* DATA PROVIDED:
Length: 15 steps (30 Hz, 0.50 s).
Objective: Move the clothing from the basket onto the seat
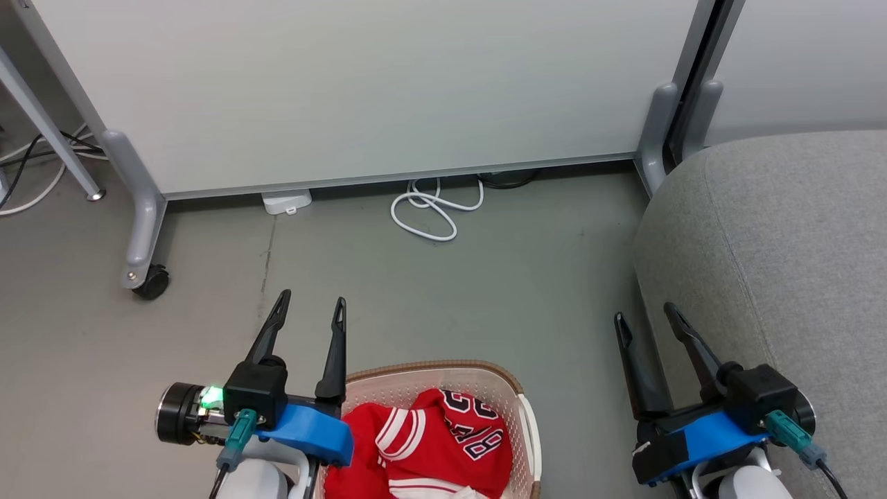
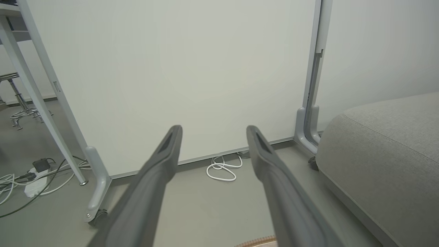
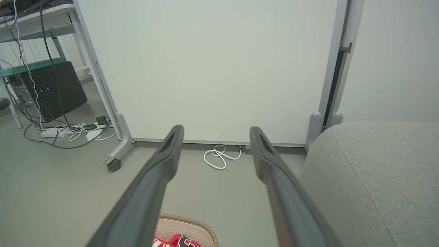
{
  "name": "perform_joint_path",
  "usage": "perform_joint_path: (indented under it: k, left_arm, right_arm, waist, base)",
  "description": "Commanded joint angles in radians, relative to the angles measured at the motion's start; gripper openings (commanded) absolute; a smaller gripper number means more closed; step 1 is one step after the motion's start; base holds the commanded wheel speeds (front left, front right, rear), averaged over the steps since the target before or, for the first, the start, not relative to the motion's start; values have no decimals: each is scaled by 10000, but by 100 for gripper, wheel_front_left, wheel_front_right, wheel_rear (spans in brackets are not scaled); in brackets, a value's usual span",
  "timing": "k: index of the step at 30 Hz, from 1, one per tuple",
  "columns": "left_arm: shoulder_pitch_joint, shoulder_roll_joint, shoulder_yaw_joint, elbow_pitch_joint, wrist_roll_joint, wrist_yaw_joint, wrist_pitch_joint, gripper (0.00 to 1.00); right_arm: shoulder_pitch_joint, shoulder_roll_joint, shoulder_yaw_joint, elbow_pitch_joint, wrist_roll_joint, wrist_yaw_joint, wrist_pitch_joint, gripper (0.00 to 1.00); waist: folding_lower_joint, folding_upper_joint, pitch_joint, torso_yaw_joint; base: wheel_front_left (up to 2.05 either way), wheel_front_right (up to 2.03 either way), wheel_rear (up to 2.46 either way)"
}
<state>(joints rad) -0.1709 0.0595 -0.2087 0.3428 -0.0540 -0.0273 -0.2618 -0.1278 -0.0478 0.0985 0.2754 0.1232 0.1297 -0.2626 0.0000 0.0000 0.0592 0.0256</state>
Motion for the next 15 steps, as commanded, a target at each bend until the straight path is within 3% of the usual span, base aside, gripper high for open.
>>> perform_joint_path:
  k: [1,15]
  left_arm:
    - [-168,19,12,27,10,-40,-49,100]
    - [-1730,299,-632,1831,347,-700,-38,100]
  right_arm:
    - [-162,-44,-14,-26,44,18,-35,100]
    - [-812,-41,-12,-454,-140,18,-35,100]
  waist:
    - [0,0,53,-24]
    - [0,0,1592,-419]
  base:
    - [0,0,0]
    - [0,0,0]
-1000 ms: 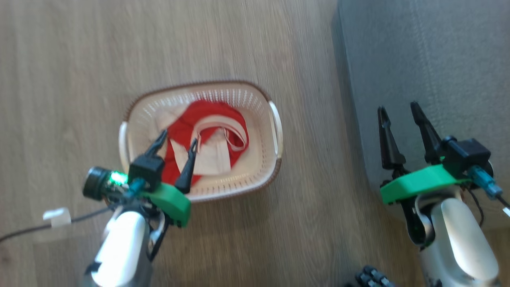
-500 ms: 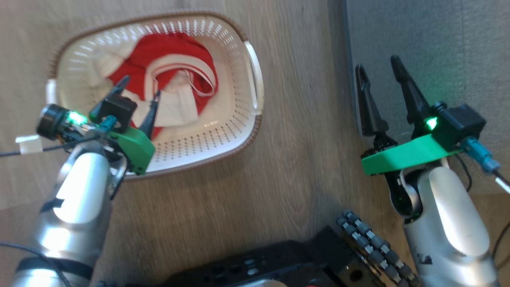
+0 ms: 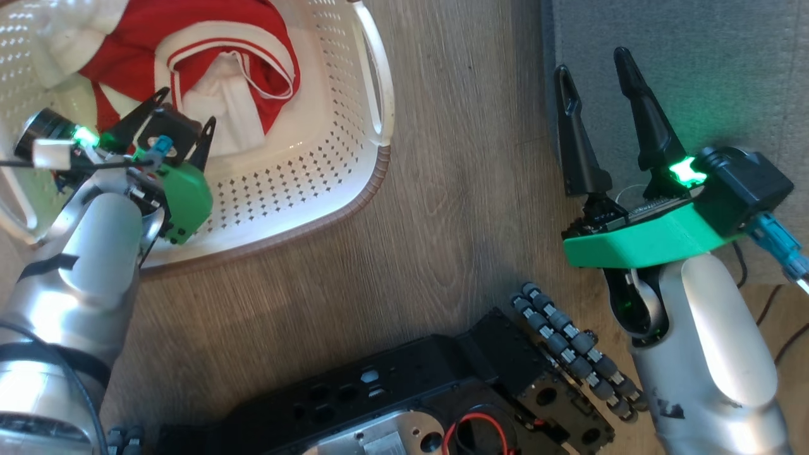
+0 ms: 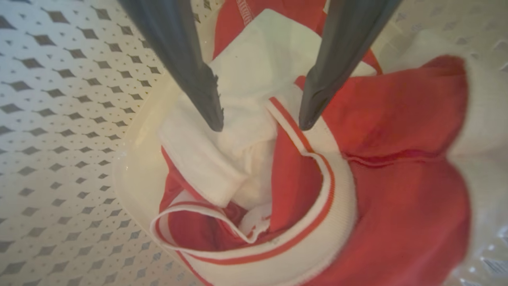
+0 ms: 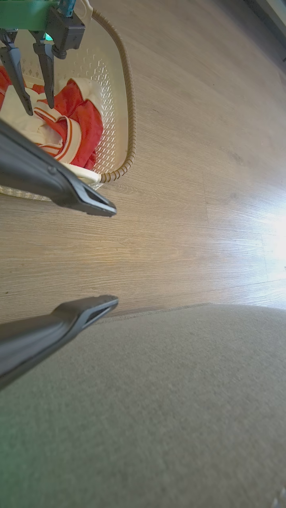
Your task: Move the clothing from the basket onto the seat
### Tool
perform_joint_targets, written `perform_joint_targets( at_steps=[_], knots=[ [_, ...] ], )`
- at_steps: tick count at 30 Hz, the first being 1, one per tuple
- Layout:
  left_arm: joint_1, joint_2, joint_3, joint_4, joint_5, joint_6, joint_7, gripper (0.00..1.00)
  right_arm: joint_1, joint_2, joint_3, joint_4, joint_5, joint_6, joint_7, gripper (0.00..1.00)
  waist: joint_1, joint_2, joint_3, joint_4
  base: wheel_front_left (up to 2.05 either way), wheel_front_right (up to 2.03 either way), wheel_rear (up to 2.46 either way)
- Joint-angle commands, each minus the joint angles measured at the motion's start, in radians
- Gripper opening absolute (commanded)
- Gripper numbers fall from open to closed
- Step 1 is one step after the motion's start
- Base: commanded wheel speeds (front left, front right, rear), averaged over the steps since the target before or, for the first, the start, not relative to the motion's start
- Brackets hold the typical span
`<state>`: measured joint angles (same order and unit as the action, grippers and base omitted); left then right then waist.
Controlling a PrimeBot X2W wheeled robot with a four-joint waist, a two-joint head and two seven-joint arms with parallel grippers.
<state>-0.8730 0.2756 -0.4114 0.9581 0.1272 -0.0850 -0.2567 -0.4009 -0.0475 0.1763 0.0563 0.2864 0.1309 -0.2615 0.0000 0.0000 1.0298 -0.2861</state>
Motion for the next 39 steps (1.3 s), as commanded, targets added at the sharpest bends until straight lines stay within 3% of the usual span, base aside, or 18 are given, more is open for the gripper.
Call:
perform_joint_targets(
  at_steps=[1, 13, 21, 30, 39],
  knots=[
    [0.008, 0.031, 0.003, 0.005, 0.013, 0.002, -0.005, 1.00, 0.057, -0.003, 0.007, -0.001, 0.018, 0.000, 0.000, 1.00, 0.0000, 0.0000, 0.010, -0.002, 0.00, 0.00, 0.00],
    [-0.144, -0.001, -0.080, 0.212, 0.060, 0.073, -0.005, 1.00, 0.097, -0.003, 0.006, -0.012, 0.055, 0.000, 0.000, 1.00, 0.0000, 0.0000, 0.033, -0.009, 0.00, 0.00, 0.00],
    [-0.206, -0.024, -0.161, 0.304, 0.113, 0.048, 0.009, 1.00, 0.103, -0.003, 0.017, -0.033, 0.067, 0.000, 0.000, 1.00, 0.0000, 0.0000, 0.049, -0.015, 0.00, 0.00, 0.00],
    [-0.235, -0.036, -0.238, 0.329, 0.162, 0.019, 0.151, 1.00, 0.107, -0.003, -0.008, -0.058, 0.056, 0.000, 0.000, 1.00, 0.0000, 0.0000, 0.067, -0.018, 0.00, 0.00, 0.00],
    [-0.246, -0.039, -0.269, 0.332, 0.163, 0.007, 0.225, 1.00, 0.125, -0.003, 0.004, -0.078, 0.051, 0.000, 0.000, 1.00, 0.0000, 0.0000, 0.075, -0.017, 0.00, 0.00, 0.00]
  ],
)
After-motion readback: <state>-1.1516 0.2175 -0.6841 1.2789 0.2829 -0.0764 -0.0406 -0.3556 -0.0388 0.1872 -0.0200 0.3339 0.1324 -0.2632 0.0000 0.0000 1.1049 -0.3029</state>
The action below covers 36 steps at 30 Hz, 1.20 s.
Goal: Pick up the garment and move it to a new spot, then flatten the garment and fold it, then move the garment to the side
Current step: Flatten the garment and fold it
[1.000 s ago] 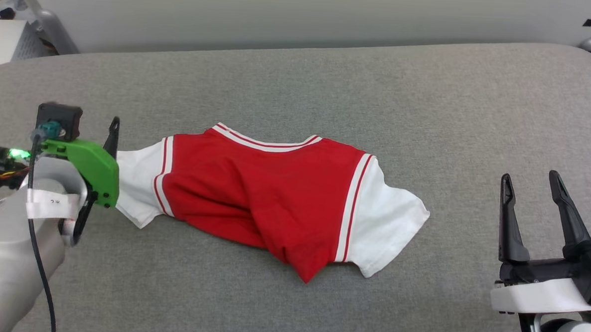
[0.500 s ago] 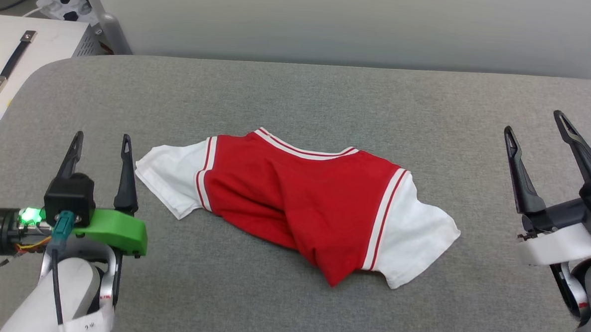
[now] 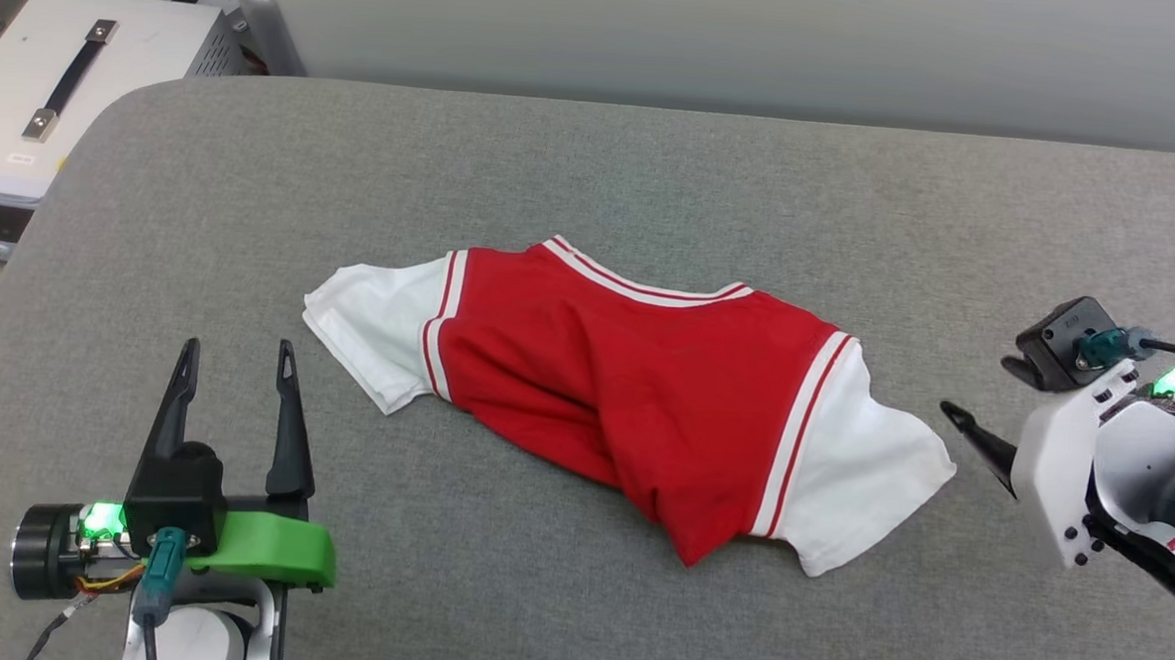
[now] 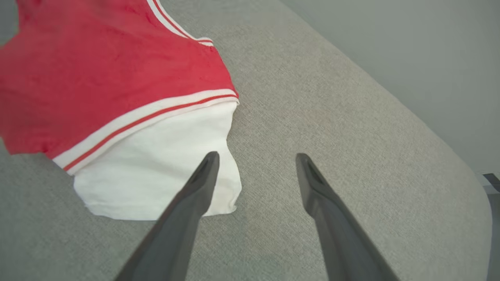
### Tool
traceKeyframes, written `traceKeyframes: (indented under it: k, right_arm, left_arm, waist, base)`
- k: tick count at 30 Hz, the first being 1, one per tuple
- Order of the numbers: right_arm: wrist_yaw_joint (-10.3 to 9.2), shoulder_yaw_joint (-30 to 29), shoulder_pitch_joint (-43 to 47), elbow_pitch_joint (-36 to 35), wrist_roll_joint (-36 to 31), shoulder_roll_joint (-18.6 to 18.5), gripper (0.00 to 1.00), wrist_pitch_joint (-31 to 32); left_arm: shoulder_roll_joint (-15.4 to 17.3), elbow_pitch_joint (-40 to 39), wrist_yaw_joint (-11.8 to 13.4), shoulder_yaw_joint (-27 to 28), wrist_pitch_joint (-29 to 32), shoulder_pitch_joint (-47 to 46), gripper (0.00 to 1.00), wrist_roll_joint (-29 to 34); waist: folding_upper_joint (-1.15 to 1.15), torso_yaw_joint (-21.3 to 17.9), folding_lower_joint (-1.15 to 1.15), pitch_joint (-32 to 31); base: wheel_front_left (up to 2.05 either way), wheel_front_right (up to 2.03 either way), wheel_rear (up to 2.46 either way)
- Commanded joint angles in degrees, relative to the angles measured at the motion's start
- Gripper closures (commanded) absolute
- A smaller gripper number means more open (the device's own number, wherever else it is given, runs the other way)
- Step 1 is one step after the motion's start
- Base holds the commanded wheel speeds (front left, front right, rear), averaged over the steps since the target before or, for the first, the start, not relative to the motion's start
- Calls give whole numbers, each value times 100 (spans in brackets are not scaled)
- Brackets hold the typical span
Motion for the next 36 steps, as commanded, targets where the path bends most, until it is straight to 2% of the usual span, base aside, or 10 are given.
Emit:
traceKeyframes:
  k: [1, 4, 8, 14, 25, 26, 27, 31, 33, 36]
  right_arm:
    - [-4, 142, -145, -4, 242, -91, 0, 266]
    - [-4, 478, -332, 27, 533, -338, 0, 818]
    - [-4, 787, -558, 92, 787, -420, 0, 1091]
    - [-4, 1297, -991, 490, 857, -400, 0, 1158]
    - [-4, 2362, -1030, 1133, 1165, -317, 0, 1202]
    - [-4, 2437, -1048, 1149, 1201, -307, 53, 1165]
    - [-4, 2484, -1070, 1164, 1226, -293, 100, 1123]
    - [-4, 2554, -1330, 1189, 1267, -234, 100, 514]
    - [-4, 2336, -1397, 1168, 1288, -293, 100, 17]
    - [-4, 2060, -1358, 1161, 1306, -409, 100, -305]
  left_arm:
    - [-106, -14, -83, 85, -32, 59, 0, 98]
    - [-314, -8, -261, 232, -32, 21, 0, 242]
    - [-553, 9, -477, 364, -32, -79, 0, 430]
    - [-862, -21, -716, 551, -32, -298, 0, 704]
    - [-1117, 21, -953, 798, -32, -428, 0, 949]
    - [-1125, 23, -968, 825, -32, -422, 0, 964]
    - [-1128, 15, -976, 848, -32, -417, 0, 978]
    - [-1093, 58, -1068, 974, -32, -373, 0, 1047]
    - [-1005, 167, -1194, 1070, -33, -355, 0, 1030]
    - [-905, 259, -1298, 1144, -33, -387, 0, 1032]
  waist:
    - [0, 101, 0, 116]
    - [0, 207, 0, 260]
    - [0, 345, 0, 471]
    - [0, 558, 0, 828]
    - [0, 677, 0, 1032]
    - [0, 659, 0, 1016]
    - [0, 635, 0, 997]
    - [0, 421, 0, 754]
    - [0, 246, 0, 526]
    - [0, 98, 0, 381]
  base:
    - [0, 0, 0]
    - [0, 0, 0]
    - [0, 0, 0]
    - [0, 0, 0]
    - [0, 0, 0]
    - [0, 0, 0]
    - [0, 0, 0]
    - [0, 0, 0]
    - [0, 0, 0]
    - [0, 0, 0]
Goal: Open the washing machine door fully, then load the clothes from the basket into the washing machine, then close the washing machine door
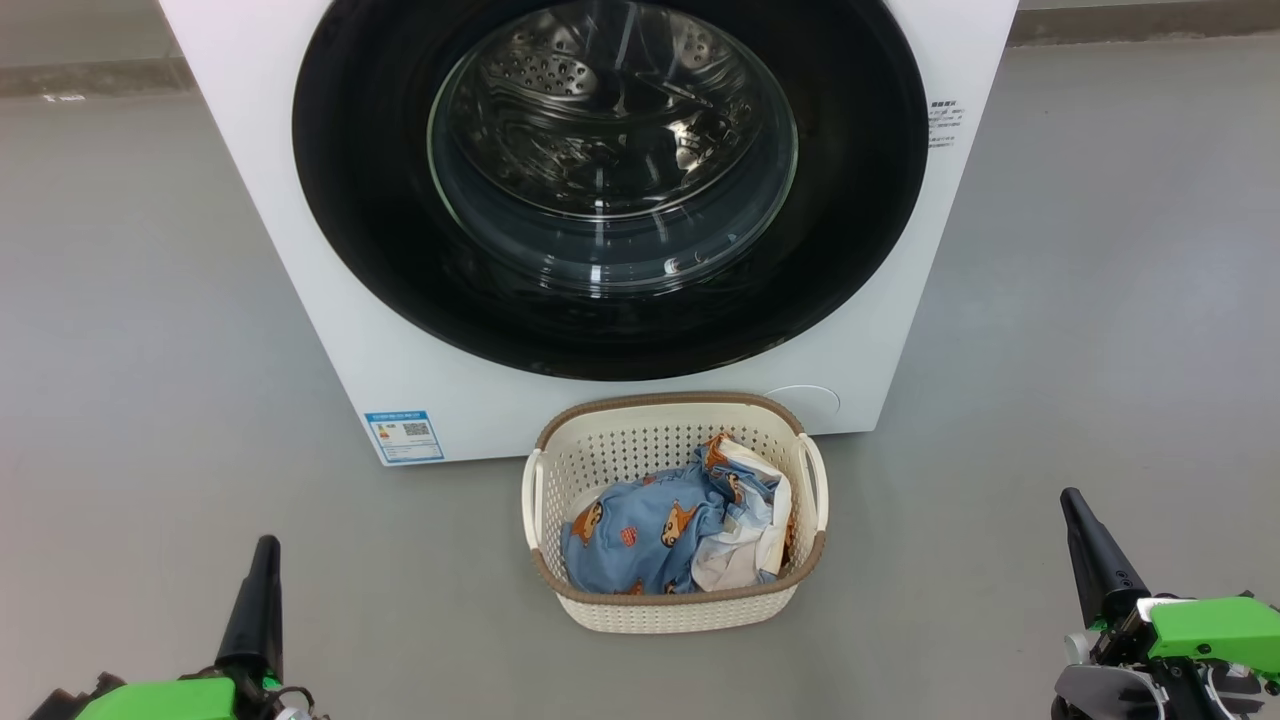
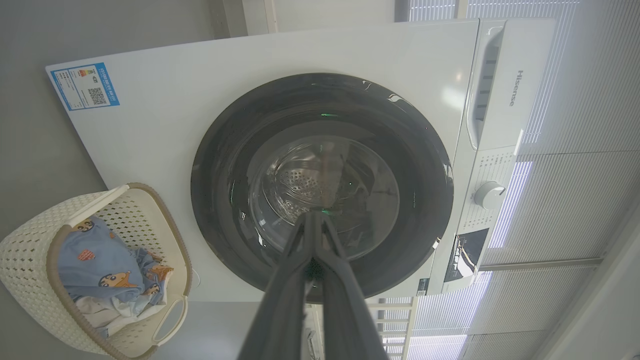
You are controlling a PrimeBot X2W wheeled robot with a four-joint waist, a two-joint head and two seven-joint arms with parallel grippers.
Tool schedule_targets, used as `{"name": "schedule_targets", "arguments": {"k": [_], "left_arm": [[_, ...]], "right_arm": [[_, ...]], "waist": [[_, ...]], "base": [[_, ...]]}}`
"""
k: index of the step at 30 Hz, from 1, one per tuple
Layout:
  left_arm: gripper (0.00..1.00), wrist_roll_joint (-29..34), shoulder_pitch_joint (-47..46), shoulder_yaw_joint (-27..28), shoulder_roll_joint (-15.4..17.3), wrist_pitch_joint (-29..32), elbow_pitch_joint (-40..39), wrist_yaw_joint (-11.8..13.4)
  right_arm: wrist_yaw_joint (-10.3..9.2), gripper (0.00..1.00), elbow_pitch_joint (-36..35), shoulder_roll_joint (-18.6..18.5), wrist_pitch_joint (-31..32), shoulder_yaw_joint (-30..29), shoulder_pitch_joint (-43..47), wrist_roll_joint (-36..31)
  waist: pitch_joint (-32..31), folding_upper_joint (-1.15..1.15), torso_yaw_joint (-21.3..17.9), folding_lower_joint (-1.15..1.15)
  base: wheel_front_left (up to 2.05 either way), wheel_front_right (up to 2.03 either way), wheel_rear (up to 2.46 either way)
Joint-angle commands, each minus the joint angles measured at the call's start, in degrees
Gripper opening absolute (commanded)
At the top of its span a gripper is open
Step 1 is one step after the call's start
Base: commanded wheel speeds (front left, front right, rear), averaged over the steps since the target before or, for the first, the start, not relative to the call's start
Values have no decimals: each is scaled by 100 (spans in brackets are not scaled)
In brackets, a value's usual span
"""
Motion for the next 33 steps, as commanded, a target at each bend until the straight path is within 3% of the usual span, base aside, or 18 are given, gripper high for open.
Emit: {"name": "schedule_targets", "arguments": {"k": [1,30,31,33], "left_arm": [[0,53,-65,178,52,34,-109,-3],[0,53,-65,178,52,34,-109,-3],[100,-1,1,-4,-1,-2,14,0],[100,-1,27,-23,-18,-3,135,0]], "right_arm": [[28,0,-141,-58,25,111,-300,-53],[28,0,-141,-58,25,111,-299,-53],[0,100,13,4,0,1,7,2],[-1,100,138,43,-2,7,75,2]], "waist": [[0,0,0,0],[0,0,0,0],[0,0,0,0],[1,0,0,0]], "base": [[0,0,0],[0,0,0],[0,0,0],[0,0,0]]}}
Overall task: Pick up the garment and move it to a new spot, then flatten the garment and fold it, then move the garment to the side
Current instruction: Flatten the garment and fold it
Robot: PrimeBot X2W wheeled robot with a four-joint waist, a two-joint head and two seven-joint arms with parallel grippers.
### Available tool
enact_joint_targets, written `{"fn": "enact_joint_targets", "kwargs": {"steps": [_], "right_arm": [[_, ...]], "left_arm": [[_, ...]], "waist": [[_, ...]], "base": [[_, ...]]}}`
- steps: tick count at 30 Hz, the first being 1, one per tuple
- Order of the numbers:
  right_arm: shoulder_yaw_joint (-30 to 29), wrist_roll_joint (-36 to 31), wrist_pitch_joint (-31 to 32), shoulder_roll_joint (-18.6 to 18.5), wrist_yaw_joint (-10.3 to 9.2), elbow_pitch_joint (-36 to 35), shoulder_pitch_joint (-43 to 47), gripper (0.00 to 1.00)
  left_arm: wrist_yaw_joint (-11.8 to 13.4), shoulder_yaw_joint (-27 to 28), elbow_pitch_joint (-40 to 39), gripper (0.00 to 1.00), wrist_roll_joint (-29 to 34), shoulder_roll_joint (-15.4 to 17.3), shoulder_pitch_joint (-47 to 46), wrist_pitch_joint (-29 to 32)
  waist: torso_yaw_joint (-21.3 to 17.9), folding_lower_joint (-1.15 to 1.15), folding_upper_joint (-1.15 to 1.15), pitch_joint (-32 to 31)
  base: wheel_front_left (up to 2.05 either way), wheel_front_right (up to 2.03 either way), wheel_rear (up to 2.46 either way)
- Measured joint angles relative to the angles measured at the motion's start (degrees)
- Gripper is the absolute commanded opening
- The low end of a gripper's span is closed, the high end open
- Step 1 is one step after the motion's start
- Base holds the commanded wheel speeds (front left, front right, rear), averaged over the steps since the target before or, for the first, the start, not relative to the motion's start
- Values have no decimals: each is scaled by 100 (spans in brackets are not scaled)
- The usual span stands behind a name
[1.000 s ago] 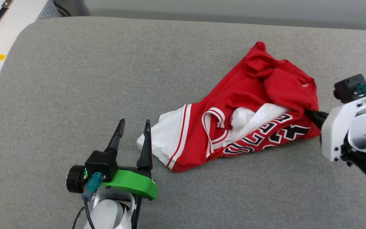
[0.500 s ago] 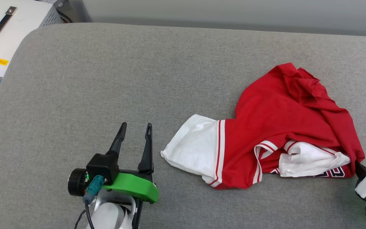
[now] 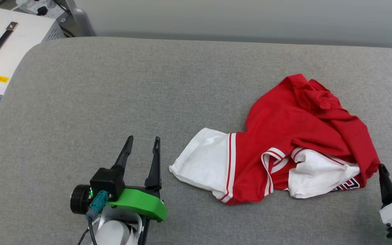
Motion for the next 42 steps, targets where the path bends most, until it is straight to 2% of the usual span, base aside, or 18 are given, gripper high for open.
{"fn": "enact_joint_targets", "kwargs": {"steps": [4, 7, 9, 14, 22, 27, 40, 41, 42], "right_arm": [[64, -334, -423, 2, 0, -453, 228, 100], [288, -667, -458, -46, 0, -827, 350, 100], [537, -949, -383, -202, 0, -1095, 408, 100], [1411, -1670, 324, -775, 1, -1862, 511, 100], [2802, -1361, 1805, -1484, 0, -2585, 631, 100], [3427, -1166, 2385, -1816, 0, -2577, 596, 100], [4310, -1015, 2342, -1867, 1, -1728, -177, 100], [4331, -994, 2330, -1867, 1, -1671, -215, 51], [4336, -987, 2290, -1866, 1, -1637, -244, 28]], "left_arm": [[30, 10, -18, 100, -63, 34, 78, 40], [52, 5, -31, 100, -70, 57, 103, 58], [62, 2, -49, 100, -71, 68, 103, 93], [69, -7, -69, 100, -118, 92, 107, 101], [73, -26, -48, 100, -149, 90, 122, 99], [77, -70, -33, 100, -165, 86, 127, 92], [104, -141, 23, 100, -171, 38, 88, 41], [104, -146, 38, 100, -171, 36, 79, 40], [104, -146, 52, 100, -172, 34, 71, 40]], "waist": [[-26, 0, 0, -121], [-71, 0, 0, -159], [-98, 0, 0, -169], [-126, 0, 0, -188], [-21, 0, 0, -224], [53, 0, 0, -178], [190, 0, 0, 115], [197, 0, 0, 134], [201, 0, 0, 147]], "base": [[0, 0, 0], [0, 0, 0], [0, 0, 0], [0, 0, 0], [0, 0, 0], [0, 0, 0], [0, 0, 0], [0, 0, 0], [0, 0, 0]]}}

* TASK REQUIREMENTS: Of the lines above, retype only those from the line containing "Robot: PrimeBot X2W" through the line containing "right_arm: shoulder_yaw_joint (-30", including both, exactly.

* ANSWER BOX:
Robot: PrimeBot X2W wheeled robot with a four-joint waist, a two-joint head and two seven-joint arms with parallel grippers.
### Available tool
enact_joint_targets, written `{"fn": "enact_joint_targets", "kwargs": {"steps": [_], "right_arm": [[_, ...]], "left_arm": [[_, ...]], "waist": [[_, ...]], "base": [[_, ...]]}}`
- steps: tick count at 30 Hz, the first being 1, one per tuple
- Order of the numbers:
  right_arm: shoulder_yaw_joint (-30 to 29), wrist_roll_joint (-36 to 31), wrist_pitch_joint (-31 to 32), shoulder_roll_joint (-18.6 to 18.5), wrist_yaw_joint (-10.3 to 9.2), elbow_pitch_joint (-36 to 35), shoulder_pitch_joint (-43 to 47), gripper (0.00 to 1.00)

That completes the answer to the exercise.